Preferably component (c) is mixed with catalyst (K) and component (
b) is added, but (a), (b) and (K) are mixed from the beginning, or (b) and (K) are mixed;
It is also possible to add (K) to (a)' or to a mixture of (c) and (b), preferably at about 130°C. The reactions (&) and (b) are usually
This should be continued until no more ammonia is released.

It has been found that in the presence of catalyst (K), the reaction proceeds to a much more complete stage and more ammonia is liberated than in the absence of catalyst. For example, 1:
For (c) and (b) with a molar ratio of 1, the theoretical amount of ammonia released is 2.0 mol, but when no catalyst is used, only 1.5 mol of ammonia is actually released. Not done. In the presence of a catalyst, 1.6-1
．． 9 moles, in particular about 1.8 moles of ammonia are liberated,
The resulting polycondensate has a much higher molecular weight, as confirmed by viscosity measurement, than when no catalyst is used.

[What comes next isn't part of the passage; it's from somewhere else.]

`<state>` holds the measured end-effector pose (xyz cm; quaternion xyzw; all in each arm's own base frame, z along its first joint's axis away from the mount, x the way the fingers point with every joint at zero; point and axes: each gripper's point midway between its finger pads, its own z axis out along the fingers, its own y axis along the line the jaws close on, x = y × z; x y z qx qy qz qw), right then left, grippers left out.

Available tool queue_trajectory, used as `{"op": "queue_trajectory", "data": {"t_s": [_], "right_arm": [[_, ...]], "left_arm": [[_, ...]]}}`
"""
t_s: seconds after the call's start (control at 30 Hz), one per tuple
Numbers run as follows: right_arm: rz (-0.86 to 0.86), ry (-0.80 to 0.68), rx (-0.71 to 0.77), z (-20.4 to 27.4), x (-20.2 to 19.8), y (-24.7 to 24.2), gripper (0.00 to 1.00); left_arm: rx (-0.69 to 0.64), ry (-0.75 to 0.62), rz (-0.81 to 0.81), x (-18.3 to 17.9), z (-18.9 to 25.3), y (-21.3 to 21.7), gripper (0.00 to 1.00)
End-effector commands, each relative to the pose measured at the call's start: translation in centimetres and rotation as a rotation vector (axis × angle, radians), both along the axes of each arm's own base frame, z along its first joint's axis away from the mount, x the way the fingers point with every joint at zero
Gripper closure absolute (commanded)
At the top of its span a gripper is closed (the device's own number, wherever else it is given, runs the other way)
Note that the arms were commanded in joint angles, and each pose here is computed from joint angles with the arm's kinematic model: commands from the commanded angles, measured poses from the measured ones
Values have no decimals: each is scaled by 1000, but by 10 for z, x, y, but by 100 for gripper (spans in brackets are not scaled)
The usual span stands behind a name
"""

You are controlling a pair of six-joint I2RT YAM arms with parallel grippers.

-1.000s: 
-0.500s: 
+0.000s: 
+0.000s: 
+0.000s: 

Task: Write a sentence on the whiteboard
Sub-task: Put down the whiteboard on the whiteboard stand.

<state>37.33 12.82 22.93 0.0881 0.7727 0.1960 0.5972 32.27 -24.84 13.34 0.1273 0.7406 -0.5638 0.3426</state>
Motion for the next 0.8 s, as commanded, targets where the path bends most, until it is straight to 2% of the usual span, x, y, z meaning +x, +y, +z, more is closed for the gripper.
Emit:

The product is preferably neutralized with an inorganic acid, such as sulfuric acid, and may be used in aqueous solution or may be converted to solid form, for example by spray drying.

Catalyst (K) is selected from metals, metal salts and heterocyclic nitrogen-containing bases. The metal or metal salt is preferably a metal from group I or group II of the periodic table or a salt thereof, especially a salt of Kawahara's metal, more preferably a salt of zinc, especially zinc chloride. The amount of metal salt used is suitably from 0.01 to 10 inches by weight based on the total weight of components (a) and (b);
Preferably 0.1-5%, more preferably 0.2-1
%, especially from 0.2 to 0.5, which is 0.3 excellent.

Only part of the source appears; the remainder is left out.